Waikato University’s Student Centre is boasting some serious green architecture and design dexterity after becoming only the second educational building in New Zealand to receive a ‘5 Green Star’ rating from the New Zealand Green Building Council (NZGBC). It is the first 5 Green Star project in the Waikato region.
The university’s project manager, Tony Dicks, says Waikato’s Student Centre is a massive project and incredibly complex due to the large amount of refurbishment involved.
“Incorporating an environmentally sustainable design creates a building that uses less energy, as well as making it healthier and safer for users, and models how buildings can be self-sufficient.”
He says the project has been scrutinised at every level and from every aspect to ensure it is as sustainable as possible.

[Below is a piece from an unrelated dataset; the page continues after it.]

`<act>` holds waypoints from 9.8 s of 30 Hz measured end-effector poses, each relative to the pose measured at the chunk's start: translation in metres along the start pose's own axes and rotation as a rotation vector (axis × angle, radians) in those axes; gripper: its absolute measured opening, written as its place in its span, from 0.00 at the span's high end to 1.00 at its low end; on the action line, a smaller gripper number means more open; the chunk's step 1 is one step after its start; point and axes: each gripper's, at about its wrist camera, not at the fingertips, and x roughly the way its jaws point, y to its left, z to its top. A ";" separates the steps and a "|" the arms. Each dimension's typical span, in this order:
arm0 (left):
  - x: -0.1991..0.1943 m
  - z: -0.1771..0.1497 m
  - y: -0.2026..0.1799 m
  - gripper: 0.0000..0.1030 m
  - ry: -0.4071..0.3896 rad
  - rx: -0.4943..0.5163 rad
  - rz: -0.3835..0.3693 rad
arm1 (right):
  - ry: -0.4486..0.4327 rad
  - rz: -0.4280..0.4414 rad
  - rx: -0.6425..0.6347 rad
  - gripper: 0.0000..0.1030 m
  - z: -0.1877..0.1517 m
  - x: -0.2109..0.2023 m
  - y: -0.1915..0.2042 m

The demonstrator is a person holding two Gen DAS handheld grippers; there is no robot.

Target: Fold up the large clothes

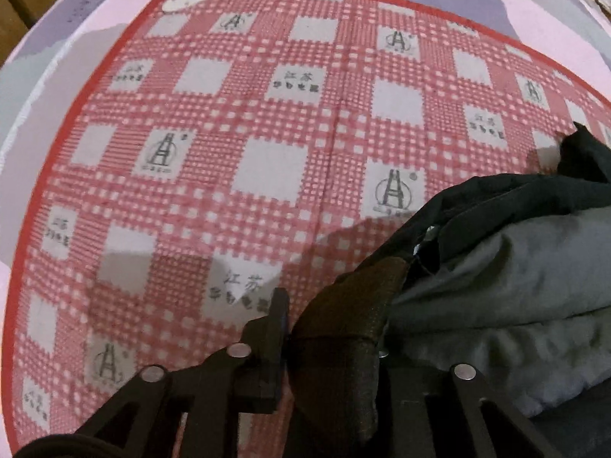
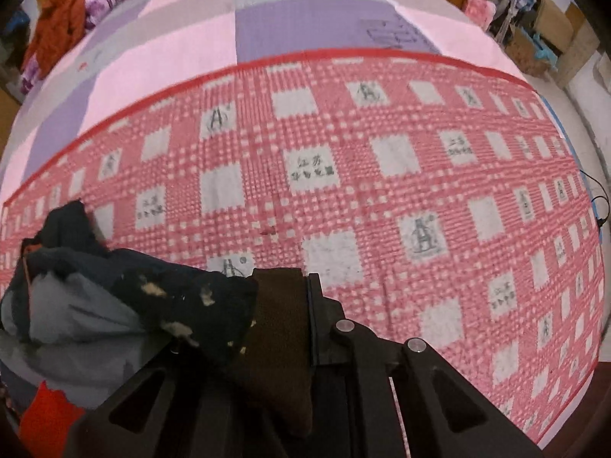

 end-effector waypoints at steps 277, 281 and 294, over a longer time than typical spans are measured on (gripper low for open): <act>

“It began with the design team from Warren and Mahoney and AECOM commencing design in late 2006, through to Fletchers Construction beginning building work in 2008. Many parties have contributed to ensure the Student Centre will be an exemplary facility that is a pleasure to use, while minimising its impact on the environment.”
Vice-Chancellor Professor Roy Crawford says achieving the five-star rating reflects the university’s commitment to sustainability.
“Sustainability is a key driver of this University and this achievement demonstrates our ability to apply our core values in ways that will benefit students, staff and the community,” he says.
The Green Star rating scheme is a voluntary environmental rating system that evaluates the environmental attributes and performance of buildings in New Zealand. The not-for-profit industry organisation is dedicated to accelerating the development and adoption of market-based green building practices.
NZGBC chief executive Alex Cutler says a 5 Green Star certified rating represents New Zealand excellence and the Student Centre is only the second education building to achieve this status. The other one is Canterbury University’s NZi3 building.
“Waikato University has amply demonstrated how it is preparing its built environment for the future. This is evidence of long-term planning that will reap economic rewards in terms of reducing operating costs and environmental rewards with a reduced environmental impact,” says Cutler.
Coming in at $30 million, the Student Centre is due to be completed by the middle of next year.
The Student Centre’s features green features include:
- photo-voltaic panels and energy-generating lifts which will create energy for the building;
- sophisticated lighting and heating controls;
- carpet, ceiling tiles, and furniture having as much recycled content as possible;
- high-levels of natural light;
- rainwater collected from the roof to be stored on site and recycled through toilets;
- solar heating of water;
- and recycling of the demolition material where possible back into the building to prevent material going to landfill.